Staying hydrated in every season


Falling behind with your drinking?

We’re talking water here. And it’s an officer safety issue.

Just because we’ve traversed the ‘dog days of summer’ and are rapidly approaching the beginning of autumn doesn’t mean that the dangers of dehydration have passed. Cooler temperatures can lull you into a false sense that you’re not prone to dehydration dangers which were so obvious in July and August.

New research findings from the University of Connecticut’s Human Performance Laboratory confirm that even mild dehydration can have a significant impact on your vigilance, concentration, working memory, tension and anxiety levels, and degree of fatigue—all important elements in staying alert for threat cues and being capable of fast reactions on the street.

Although both sexes are affected, researchers report that females may be even more susceptible to the loss of water and salts essential for normal body function. And the adverse effects can occur whether you’re sitting at a computer or involved in heavy physical exertion. It’s all a matter of sufficient fluid intake.

UConn researchers led by international hydration expert Dr. Lawrence Armstrong tested two groups of young, healthy, and active volunteers: 25 women with an average age of 23 and 26 men averaging 20 years old. After walking treadmills in a warm room to induce water loss, the subjects were put through a series of cognitive tests measured by the study team. Outcomes were later compared to results obtained when the same participants remained well-hydrated via mineral water during their exercising.

The comparisons showed that even mild dehydration—as little as 1.5 percent loss in the body’s normal water volume, about the amount that may make you feel thirsty—had a significant impact on energy level and the ability to think clearly.
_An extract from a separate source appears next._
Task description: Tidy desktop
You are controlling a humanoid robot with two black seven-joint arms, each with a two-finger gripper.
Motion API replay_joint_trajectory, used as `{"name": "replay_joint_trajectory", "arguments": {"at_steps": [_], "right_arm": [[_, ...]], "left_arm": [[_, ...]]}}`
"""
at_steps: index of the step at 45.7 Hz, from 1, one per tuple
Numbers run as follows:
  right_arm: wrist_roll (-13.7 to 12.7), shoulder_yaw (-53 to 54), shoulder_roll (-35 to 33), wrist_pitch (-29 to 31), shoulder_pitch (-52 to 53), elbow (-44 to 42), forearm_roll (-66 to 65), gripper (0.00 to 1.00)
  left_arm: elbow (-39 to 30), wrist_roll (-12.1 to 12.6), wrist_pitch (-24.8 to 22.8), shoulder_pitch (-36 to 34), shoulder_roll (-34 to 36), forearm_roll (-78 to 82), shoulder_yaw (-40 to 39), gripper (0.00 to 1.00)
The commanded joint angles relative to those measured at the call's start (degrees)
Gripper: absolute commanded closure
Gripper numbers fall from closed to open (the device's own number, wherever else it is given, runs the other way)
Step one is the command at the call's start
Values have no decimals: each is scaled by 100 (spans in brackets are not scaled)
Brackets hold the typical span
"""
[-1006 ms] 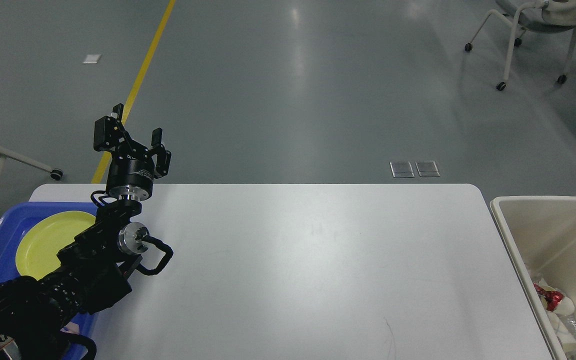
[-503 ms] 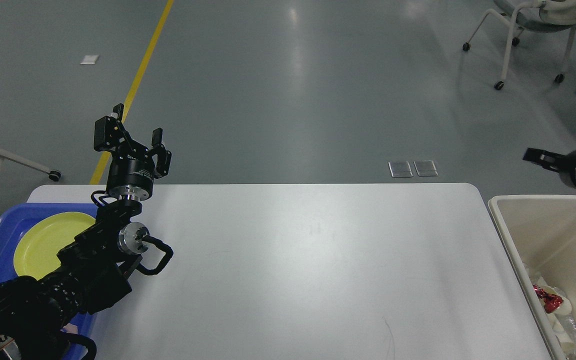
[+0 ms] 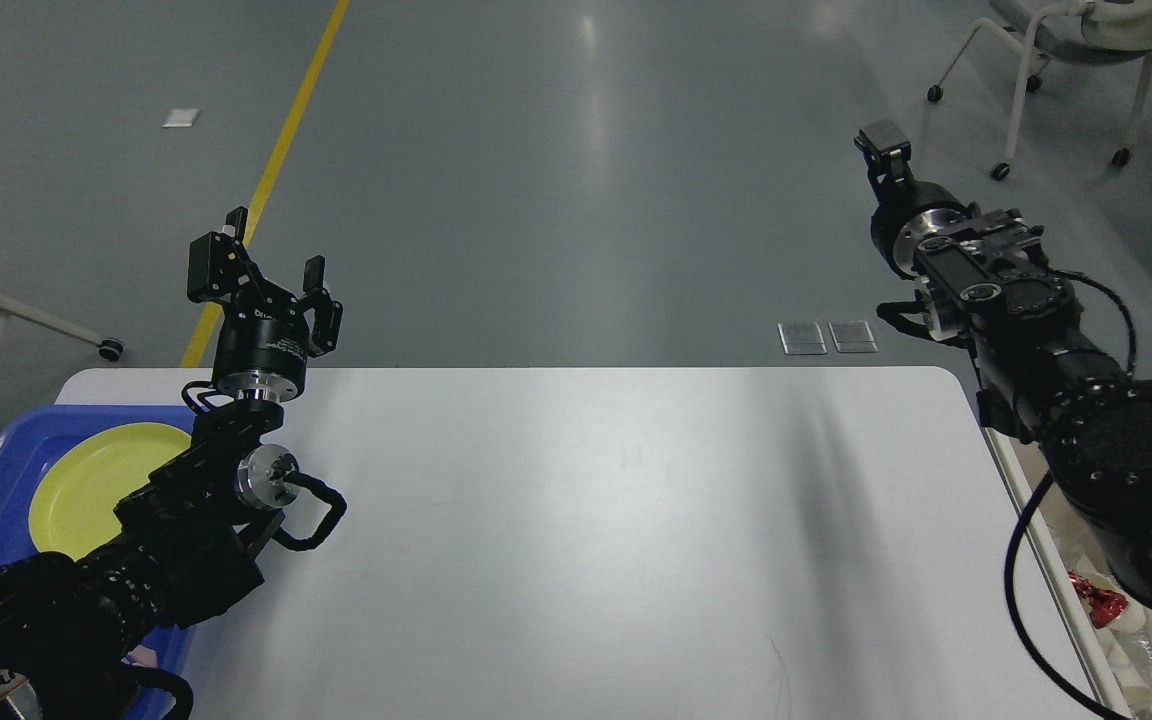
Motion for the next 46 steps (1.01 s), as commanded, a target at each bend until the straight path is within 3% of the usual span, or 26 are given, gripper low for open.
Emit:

Specifically, the females especially tended to experience fatigue, confusion, and difficulty concentrating, while among the males “difficulty with mental tasks, particularly in the areas of vigilance and working memory,” was noted, along with increased fatigue, tension, and anxiety.

“Adverse changes in mood and symptoms were substantially greater in females than in males, both at rest and during exercise,” the researchers stated, although they could not explain why. In any case, performance notably suffered from dehydration in both genders.

Other university studies have found that dehydration also affects muscle strength, by as much as 10 percent to 20 percent. In addition, some researchers say that chronic improper hydration may also be related to depression.

You may think about drinking water only when you’re thirsty, but “our thirst sensation doesn’t really appear until we are already one or two percent dehydrated—too late,” Armstrong explains. “By then dehydration is already starting to impact how our mind and body perform.”

According to the Mayo Clinic, “Dehydration occurs when you lose more fluid than you take in, and your body doesn’t have enough water and other fluids to carry out its normal functions. You can usually reverse [or prevent] mild to moderate dehydration by drinking more fluids.”

Daily Health News points out that “it’s easy to know when you’re really dehydrated—your mouth is parched, you’re likely overheated, and all you can think about is chugging a giant glass of ice-cold water. But knowing when you’re mildly dehydrated—far more common—is much harder, because the signs aren’t always as apparent.”

To stay properly hydrated, even if you’re largely sedentary, Armstrong recommends that you regularly drink about 2 liters of water—approximately eight 8-ounce glasses—during a normal day, “and not just during exercise, extreme heat, or exertion.”

With greater exposure to dehydrating circumstances, drink more and more often.

He says you can check your hydration status by monitoring the color of your urine. If you’re properly hydrated, it should be a “very pale yellow.” Dark yellow or tan suggests dehydration.

In the past, experts have cautioned that caffeinated drinks can contribute to dehydration. But researchers at UConn and the University of Nebraska Medical Center have concluded that water, caffeinated, and non-caffeinated drinks can all provide similar levels of hydration.

However, alcohol does tend to dehydrate the body because of its diuretic effects. Research has shown that the amount of water lost in urination is in direct correlation to the percentage of alcohol contained in what you drink. In short, the higher the alcohol content, the less hydration you’ll be able to maintain.

So, bottoms up with that water bottle! And stay safer.